Where a picture appears, leave it out, and transcribe all the lines below exactly.

• _Saved data entries_:
□ □ □ □ □ □ □
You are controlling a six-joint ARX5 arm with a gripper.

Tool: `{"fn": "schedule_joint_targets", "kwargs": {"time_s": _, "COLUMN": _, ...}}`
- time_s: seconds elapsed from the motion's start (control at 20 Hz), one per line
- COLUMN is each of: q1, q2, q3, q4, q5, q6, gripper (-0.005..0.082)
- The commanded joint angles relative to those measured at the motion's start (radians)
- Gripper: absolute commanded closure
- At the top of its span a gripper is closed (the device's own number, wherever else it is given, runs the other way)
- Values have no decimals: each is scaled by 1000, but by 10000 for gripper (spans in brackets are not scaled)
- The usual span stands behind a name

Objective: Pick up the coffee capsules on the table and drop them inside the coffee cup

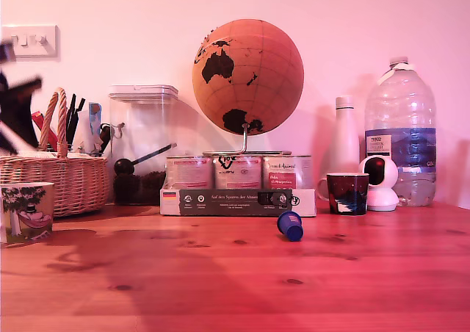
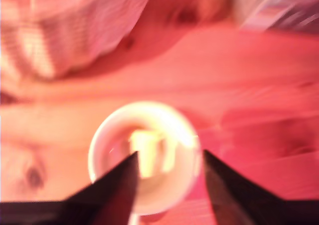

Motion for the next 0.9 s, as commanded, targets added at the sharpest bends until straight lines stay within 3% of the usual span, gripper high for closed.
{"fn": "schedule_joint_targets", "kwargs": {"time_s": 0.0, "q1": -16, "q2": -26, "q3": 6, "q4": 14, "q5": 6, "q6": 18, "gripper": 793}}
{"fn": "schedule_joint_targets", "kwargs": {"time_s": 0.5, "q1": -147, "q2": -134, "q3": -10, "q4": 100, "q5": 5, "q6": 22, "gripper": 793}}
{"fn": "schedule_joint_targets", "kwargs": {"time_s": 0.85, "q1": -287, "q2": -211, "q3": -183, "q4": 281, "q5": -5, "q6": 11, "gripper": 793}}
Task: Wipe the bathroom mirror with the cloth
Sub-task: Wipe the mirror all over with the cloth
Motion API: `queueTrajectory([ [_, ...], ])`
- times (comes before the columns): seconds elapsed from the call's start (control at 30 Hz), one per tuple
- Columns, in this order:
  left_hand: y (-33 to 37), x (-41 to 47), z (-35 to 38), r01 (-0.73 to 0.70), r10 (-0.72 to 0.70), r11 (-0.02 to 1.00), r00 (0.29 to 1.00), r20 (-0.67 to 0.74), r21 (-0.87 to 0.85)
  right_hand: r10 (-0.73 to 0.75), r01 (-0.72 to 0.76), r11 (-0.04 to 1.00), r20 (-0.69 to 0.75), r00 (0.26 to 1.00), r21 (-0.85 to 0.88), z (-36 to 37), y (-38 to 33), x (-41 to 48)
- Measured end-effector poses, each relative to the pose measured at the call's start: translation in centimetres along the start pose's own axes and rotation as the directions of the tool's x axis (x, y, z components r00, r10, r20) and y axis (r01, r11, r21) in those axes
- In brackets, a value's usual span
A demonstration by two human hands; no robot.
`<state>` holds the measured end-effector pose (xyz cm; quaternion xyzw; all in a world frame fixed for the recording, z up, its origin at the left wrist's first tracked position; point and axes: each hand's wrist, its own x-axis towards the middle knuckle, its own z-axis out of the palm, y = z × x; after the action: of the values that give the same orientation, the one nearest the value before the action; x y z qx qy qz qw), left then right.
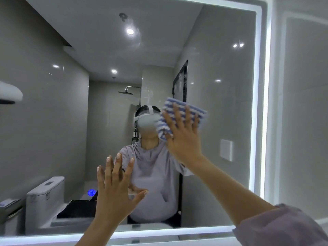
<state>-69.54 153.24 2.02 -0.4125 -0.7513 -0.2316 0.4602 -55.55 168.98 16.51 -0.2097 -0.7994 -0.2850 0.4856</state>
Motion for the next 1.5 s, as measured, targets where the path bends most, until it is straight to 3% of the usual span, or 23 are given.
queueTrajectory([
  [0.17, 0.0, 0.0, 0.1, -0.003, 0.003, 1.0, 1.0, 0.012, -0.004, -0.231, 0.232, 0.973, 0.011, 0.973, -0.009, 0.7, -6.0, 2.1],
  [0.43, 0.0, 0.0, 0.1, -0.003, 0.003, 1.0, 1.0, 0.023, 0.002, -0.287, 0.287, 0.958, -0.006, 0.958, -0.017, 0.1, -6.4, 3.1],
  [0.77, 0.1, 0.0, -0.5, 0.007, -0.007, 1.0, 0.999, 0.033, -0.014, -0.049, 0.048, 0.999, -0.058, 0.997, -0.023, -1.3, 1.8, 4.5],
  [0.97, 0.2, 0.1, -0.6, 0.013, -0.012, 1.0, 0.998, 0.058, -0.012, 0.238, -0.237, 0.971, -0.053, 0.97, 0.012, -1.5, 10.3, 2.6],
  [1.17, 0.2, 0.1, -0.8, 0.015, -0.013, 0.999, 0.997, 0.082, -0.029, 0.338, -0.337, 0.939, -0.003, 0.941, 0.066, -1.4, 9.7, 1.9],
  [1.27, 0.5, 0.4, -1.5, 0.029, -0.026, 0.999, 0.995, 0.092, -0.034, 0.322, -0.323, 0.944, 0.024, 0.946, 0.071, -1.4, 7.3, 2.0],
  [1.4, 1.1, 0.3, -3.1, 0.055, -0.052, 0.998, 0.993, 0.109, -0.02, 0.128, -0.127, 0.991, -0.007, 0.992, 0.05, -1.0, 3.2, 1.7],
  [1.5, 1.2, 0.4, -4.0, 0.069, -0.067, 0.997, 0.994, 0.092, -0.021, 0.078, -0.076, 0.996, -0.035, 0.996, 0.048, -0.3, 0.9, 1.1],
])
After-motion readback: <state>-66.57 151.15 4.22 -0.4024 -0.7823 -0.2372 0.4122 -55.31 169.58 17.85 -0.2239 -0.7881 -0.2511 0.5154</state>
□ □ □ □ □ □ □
• _Completed task_:
You are controlling a six-joint ARX5 arm with a gripper.

Tool: `{"fn": "schedule_joint_targets", "kwargs": {"time_s": _, "COLUMN": _, ...}}`
- time_s: seconds elapsed from the motion's start (control at 20 Hz), one per line
- COLUMN is each of: q1, q2, q3, q4, q5, q6, gripper (-0.005..0.082)
- The commanded joint angles relative to those measured at the motion's start (radians)
- Gripper: absolute commanded closure
- At the top of its span a gripper is closed (the device's own number, wherever else it is given, runs the other way)
- Values have no decimals: each is scaled by 1000, but by 10000 for gripper (spans in brackets are not scaled)
- The usual span stands behind a name

Objective: Pick up the coffee capsules on the table and drop them inside the coffee cup


Motion for the next 0.9 s, as commanded, targets added at the sharpest bends until straight lines stay within 3% of the usual span, gripper high for closed.
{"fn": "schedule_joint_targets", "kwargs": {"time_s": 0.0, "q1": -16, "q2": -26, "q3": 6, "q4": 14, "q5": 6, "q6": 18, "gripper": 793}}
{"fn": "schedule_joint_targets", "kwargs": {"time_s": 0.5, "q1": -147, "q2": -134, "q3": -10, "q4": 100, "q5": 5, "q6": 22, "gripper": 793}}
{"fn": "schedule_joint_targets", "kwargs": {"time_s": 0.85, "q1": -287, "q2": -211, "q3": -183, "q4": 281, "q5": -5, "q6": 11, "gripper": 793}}
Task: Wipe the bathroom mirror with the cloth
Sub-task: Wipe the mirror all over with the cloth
Motion API: `queueTrajectory([ [_, ...], ])`
- times (comes before the columns): seconds elapsed from the call's start (control at 30 Hz), one per tuple
- Columns, in this order:
  left_hand: y (-33 to 37), x (-41 to 47), z (-35 to 38), r01 (-0.73 to 0.70), r10 (-0.72 to 0.70), r11 (-0.02 to 1.00), r00 (0.29 to 1.00), r20 (-0.67 to 0.74), r21 (-0.87 to 0.85)
  right_hand: r10 (-0.73 to 0.75), r01 (-0.72 to 0.76), r11 (-0.04 to 1.00), r20 (-0.69 to 0.75), r00 (0.26 to 1.00), r21 (-0.85 to 0.88), z (-36 to 37), y (-38 to 33), x (-41 to 48)
- Measured end-effector poses, each relative to the pose measured at the call's start: translation in centimetres along the start pose's own axes and rotation as the directions of the tool's x axis (x, y, z components r00, r10, r20) and y axis (r01, r11, r21) in those axes
- In brackets, a value's usual span
A demonstration by two human hands; no robot.
`<state>` holds the measured end-effector pose (xyz cm; quaternion xyzw; all in a world frame fixed for the recording, z up, its origin at the left wrist's first tracked position; point and axes: each hand's wrist, its own x-axis towards the middle knuckle, its own z-axis out of the palm, y = z × x; after the action: of the values that give the same orientation, the one nearest the value before the action; x y z qx qy qz qw), left then right.
<state>-69.54 153.24 2.02 -0.4125 -0.7513 -0.2316 0.4602 -55.55 168.98 16.51 -0.2097 -0.7994 -0.2850 0.4856</state>
Motion for the next 1.5 s, as measured, targets where the path bends most, until it is straight to 3% of the usual span, or 23 are given.
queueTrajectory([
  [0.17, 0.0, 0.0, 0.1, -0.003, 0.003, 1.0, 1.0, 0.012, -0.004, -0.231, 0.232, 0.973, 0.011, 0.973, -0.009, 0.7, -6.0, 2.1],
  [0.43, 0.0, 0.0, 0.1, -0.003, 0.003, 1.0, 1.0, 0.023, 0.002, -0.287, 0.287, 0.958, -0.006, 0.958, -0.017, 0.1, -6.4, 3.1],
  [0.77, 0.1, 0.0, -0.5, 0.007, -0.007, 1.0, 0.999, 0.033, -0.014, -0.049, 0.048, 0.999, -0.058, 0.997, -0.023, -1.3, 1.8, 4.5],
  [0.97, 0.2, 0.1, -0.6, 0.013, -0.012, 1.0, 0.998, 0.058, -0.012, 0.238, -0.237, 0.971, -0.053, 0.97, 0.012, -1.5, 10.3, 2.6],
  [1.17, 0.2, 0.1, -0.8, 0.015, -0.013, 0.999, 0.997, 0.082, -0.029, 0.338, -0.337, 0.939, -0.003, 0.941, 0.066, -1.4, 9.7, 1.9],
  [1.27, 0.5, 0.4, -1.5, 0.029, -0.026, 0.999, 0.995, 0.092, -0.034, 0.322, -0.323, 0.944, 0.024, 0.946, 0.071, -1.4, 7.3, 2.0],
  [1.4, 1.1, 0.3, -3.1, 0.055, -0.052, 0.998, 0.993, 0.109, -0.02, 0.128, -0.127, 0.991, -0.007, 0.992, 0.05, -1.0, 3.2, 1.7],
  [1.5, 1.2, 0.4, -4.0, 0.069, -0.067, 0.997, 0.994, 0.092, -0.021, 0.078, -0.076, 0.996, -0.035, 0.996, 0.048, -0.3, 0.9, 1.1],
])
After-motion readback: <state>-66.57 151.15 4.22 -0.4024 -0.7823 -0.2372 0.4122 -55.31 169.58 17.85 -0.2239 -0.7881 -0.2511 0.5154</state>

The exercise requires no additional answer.